A little while later, the flight instructor who appeared frustrated waiting for the PiperSport pilots stated “I am going to help these clowns out” and got out of the airplane. The Cherokee was equipped with a walkway which led aft from the cockpit and was used to enter and exit the airplane. The cabin door was hinged at the front, and was equipped with a door holder that would hold the door in an open position, blocking an occupant from going forward, instead of aft, down the walkway. Additionally, the door was equipped with a secondary door stop mounted on the upper surface of the right wing almost directly in line with the lower outer edge of the door.
The private pilot remaining in the Cherokee said just as he glanced down at his checklist he heard a ‘thud’. He looked out of the windscreen and saw the flight instructor’s sunglasses lying on the ground and knew something had happened. He then shut down the airplane and called the tower.

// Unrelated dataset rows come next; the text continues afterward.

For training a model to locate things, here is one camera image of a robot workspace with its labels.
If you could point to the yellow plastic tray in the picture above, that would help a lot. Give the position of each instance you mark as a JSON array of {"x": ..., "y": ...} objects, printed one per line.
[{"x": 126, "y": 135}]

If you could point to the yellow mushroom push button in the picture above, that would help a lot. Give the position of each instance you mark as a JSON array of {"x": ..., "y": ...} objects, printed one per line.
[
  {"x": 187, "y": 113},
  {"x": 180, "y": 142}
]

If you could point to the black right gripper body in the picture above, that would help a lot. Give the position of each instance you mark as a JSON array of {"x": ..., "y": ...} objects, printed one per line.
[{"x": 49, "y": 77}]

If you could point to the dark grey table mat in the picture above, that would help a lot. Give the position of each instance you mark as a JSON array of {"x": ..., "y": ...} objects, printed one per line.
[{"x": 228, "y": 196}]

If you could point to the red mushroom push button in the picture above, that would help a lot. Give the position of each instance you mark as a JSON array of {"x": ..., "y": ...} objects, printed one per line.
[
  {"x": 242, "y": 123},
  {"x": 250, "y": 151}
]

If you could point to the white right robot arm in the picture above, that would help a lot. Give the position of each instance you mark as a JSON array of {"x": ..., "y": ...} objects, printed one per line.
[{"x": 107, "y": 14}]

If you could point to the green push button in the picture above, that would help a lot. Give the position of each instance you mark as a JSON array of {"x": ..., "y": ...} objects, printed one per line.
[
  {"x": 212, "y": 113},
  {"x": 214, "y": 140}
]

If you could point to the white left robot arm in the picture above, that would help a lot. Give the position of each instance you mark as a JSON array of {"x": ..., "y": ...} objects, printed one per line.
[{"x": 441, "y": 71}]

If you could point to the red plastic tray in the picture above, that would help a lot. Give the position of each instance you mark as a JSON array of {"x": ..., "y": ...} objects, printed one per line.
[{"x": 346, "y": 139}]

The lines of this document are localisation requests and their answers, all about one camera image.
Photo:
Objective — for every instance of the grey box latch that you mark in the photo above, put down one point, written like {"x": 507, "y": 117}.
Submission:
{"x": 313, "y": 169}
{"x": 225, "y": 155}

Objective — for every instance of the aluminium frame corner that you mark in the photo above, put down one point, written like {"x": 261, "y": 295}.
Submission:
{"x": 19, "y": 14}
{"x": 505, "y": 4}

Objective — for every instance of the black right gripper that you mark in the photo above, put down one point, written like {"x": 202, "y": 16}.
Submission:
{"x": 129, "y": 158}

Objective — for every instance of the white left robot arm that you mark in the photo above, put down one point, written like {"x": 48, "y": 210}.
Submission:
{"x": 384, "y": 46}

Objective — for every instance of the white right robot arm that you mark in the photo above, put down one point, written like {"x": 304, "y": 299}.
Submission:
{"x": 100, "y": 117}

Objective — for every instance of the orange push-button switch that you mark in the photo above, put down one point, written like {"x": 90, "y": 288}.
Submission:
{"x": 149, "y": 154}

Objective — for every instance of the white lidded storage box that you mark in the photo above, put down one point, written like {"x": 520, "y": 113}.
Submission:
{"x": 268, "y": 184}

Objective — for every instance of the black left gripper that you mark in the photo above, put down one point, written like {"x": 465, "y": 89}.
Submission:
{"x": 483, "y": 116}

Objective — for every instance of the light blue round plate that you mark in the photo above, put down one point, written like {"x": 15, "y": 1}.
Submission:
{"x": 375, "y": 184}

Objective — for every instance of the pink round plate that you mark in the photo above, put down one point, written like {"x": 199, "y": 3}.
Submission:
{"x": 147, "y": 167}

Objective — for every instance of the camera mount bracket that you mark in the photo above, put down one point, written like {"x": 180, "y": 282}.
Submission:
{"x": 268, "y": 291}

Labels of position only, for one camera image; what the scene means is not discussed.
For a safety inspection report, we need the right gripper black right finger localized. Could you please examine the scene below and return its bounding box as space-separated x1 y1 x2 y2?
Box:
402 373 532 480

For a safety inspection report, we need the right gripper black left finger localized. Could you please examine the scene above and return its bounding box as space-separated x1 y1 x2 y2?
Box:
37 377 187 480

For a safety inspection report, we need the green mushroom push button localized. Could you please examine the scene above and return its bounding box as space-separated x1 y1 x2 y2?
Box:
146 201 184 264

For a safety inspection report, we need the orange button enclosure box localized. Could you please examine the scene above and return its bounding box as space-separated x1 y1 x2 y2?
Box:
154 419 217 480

Examination of the secondary stop revealed that it exhibited compression buckling and was bent forward and to the right from its usual mounted position, indicating the flight instructor may have tripped on the stop, causing it to buckle. However, interviews with the flight school operator revealed the flight instructor would often jump off the front of the airplane wing to put on propeller locks when securing them for the night, indicating that he would sometimes not use the walkway for exiting the airplane.
Probable cause: The flight instructor’s decision to exit the airplane on the taxiway with the engine still operating, and his failure to avoid the rotating propeller.